Retour forcé des mercenaires français

Un avion transportant douze mercenaires français en route pour Madagascar a été intercepté mardi soir, à Dar Es-Salaam. Rapatriés à la demande des autorités françaises, les mercenaires ont été relâchés. L’Etat-major du président Marc Ravalomanana accuse le président sortant Didier Ratsiraka d’être à l’origine de leur recrutement.

Dernier rebondissement de la crise malgache. Un avion transportant des mercenaires français a été intercepté mardi lors d’une escale à Dar-Es-Salaam, alors qu’il faisait route pour Antananarivo. Les passagers du Falcon 900 auraient été engagés à Paris et seraient connus pour leur implication dans diverses zones chaudes de l’Afrique, notamment en République démocratique du Congo. Tout cela alors que le président sortant Didier Ratsiraka a quitté la Grande Ile il y a moins d’une semaine pour se réfugier dans la capitale française.

Drôle d’affaire

 » Il s’agit de douze  » mercenaires  » français recrutés par le président sortant Didier Ratsiraka « , a affirmé un haut responsable de l’armée du président élu Marc Ravalomanana au micro de RFI. L’avion a été intercepté à la demande des autorités françaises, alors qu’il faisait le plein de carburant dans la capitale tanzanienne. Il devait être rapatrié au Bourget dans la nuit de mercredi.

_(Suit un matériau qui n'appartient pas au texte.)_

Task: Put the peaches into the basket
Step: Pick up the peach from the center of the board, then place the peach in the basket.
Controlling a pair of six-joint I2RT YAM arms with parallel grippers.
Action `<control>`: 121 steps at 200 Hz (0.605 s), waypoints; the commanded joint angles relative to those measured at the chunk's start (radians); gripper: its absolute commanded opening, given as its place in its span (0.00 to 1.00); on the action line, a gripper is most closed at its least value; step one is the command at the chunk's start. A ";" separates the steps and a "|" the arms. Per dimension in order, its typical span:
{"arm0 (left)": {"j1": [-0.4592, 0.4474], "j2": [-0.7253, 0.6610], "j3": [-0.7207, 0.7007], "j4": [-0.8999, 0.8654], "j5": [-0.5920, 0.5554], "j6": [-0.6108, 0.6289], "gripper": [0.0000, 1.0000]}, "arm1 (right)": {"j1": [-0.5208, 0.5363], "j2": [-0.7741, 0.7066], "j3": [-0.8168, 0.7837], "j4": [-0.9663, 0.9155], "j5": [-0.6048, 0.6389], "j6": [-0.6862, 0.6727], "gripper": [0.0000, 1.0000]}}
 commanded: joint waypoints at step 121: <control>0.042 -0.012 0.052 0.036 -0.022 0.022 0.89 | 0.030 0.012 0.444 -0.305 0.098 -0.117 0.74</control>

Mais jeudi au matin, aucune trace du fameux Falcon 900 à l’aéroport. Cinq fourgons de police ont attendu en vain les douze mercenaires. Confusion. C’est finalement sur les pistes de Lyon-Satolas que l’avion a atterri dans la matinée. Après un bref contrôle d’identité, les mercenaires ont été relâchés sans qu’aucune charge ne soit retenue contre eux.

L’ingérence en question

Colère dans les rangs du président élu Marc Ravalomanana. « Si des mercenaires tentent de poser le pied ici, il faut que ces individus sachent que leur tombe sera à Madagascar », déclarait mercredi un membre de l’état-major malgache. Côté français, on affirme avoir pris toutes les dispositions nécessaires à leur rapatriement dès lors que les autorités ont été informées. Mais on semble aussi vouloir temporiser : un recours à des  » mercenaires  » ne saurait être qu’une  » péripétie  » a commenté Bernard Valéro, le porte-parole du ministère des Affaires étrangères.